* Activity: Only the lines of the data below from the one with "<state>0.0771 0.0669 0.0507" through the one with "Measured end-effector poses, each" are wanted. Repeat them exactly.

[Task inputs]

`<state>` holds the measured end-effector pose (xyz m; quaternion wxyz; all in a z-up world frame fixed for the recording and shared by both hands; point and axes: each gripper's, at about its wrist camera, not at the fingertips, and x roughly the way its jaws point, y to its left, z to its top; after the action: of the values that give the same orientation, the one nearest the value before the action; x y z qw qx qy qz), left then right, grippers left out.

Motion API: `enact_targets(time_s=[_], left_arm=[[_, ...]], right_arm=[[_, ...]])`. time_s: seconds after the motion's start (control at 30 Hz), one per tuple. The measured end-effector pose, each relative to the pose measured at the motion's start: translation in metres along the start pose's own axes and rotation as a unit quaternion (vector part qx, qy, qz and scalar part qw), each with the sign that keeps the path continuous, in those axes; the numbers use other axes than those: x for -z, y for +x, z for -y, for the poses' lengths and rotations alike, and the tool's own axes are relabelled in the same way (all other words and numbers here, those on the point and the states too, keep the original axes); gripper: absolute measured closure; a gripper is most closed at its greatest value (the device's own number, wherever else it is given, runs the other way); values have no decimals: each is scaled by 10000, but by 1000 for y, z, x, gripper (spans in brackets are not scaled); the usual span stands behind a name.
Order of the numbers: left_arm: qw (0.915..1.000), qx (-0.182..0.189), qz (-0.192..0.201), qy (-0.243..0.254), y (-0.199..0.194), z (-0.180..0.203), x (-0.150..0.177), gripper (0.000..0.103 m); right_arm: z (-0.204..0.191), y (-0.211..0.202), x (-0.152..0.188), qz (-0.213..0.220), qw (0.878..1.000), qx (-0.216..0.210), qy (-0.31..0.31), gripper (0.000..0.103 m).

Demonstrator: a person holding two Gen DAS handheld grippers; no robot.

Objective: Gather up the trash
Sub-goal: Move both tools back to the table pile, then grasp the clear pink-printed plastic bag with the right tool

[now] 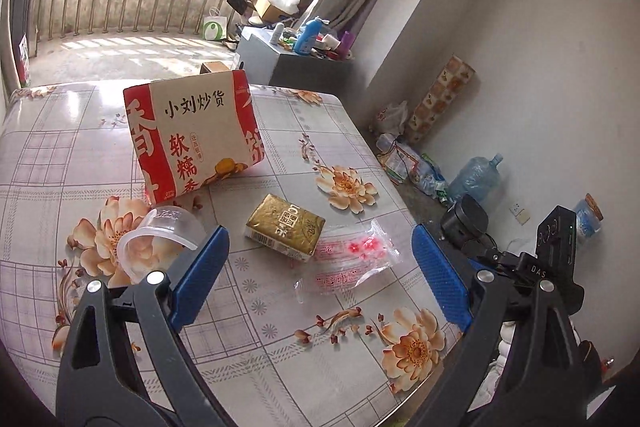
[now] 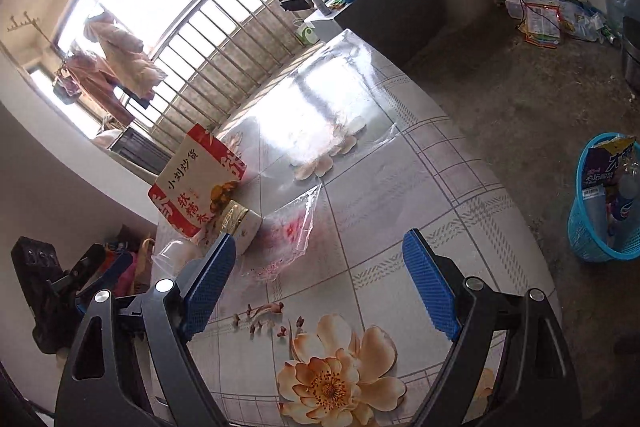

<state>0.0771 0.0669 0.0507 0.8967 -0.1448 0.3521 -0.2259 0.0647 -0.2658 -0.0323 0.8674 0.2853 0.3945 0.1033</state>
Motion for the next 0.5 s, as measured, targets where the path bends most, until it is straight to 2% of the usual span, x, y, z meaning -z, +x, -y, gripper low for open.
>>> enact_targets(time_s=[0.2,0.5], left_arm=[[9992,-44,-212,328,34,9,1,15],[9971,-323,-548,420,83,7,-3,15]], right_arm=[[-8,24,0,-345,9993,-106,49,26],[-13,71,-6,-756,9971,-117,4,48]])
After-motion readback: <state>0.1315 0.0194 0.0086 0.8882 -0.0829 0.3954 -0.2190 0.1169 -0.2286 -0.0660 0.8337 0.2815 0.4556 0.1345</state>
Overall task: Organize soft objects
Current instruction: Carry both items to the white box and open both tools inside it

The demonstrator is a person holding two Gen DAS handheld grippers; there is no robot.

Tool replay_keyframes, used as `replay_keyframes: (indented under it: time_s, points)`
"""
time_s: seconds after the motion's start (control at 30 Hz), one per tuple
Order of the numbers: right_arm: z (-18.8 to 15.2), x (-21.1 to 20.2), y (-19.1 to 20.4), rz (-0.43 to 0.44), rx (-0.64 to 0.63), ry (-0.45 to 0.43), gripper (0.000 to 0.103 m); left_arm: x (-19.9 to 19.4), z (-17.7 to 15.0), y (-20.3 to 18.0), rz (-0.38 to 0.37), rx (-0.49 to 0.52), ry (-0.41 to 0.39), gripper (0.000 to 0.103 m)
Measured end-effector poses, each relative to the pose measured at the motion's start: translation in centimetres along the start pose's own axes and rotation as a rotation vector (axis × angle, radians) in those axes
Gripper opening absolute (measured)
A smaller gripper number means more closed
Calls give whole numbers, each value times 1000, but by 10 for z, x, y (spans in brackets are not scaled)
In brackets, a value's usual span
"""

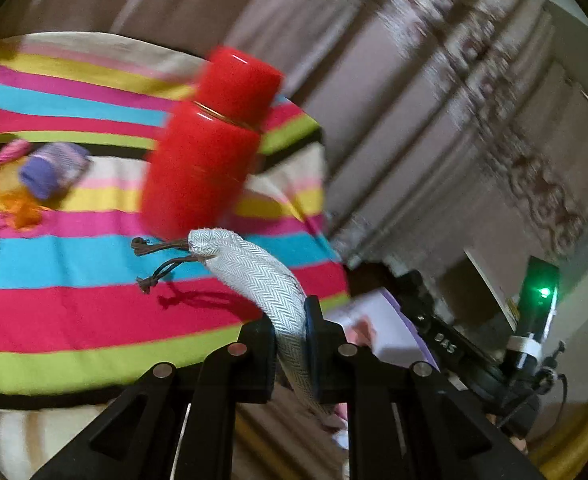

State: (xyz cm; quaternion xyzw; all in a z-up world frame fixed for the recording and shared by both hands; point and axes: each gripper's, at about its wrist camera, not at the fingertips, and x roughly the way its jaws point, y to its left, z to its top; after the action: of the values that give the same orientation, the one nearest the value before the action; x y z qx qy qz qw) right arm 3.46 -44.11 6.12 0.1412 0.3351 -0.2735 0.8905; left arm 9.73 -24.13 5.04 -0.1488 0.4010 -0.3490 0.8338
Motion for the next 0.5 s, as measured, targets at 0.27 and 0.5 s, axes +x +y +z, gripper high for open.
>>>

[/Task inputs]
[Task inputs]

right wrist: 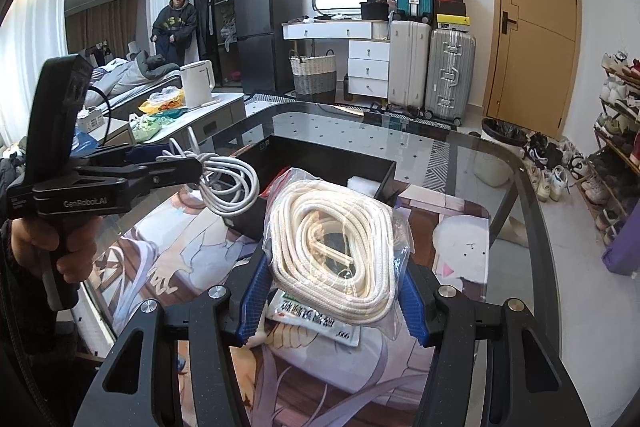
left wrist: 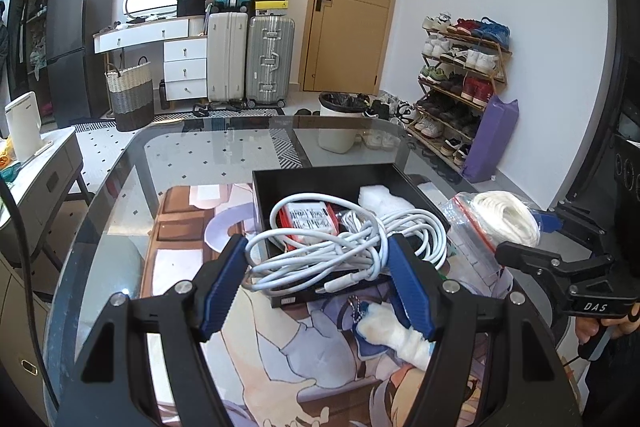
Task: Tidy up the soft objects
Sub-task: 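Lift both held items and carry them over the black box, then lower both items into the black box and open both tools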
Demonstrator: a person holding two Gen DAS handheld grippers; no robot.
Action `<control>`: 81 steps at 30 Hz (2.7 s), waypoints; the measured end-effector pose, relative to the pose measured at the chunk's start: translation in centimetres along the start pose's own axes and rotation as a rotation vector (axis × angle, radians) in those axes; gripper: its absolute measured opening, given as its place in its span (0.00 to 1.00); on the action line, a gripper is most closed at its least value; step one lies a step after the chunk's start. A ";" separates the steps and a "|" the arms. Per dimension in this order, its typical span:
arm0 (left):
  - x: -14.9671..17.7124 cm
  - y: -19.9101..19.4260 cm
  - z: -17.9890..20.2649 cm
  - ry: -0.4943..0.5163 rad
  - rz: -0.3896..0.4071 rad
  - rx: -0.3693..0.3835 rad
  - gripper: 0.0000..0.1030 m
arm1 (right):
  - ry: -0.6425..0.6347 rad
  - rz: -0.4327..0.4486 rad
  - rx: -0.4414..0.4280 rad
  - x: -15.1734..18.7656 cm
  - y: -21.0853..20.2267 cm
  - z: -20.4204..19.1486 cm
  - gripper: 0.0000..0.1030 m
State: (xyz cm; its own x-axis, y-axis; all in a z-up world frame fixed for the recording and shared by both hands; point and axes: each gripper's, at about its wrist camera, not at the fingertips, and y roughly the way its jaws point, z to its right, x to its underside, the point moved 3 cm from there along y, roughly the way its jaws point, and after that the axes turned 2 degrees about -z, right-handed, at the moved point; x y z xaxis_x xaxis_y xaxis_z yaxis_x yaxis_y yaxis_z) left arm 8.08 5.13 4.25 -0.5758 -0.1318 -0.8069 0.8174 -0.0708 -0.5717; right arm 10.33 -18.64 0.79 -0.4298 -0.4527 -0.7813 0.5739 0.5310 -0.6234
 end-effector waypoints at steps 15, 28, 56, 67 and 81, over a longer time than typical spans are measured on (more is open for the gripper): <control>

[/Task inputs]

* Written answer:
<state>0.0771 0.0669 0.0507 0.8967 -0.1448 0.3521 -0.2259 0.0647 -0.2658 -0.0323 0.8674 0.2853 0.3945 0.1033</state>
Motion for the next 0.5 s, as measured, targets where the path bends most, until it is straight to 2% of the usual span, x, y, z meaning -z, +x, -y, gripper low for open.
>>> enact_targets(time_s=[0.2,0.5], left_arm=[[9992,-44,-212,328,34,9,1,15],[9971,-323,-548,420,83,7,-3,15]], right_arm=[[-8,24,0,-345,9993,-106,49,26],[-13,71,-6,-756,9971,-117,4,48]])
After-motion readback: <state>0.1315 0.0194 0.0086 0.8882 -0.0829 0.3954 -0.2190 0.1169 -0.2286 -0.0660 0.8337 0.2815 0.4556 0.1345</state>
Overall task: Organize soft objects
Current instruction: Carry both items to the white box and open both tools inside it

The demonstrator is a person holding two Gen DAS handheld grippers; there is no robot.

Tool replay_keyframes, used as `replay_keyframes: (indented under it: time_s, points)`
"""
time_s: seconds after the motion's start (control at 30 Hz), one per tuple
Order of the numbers: right_arm: z (-18.8 to 15.2), x (-21.1 to 20.2), y (-19.1 to 20.4), rz (-0.43 to 0.44), rx (-0.64 to 0.63), ry (-0.45 to 0.43), gripper (0.000 to 0.103 m); left_arm: x (-19.9 to 19.4), z (-17.7 to 15.0), y (-20.3 to 18.0), rz (-0.38 to 0.37), rx (-0.49 to 0.52), ry (-0.41 to 0.39), gripper (0.000 to 0.103 m)
Measured end-effector poses, each relative to the pose measured at the motion's start: translation in centimetres along the start pose's own axes and rotation as a rotation vector (axis × angle, radians) in those axes

No further output is required for this exercise.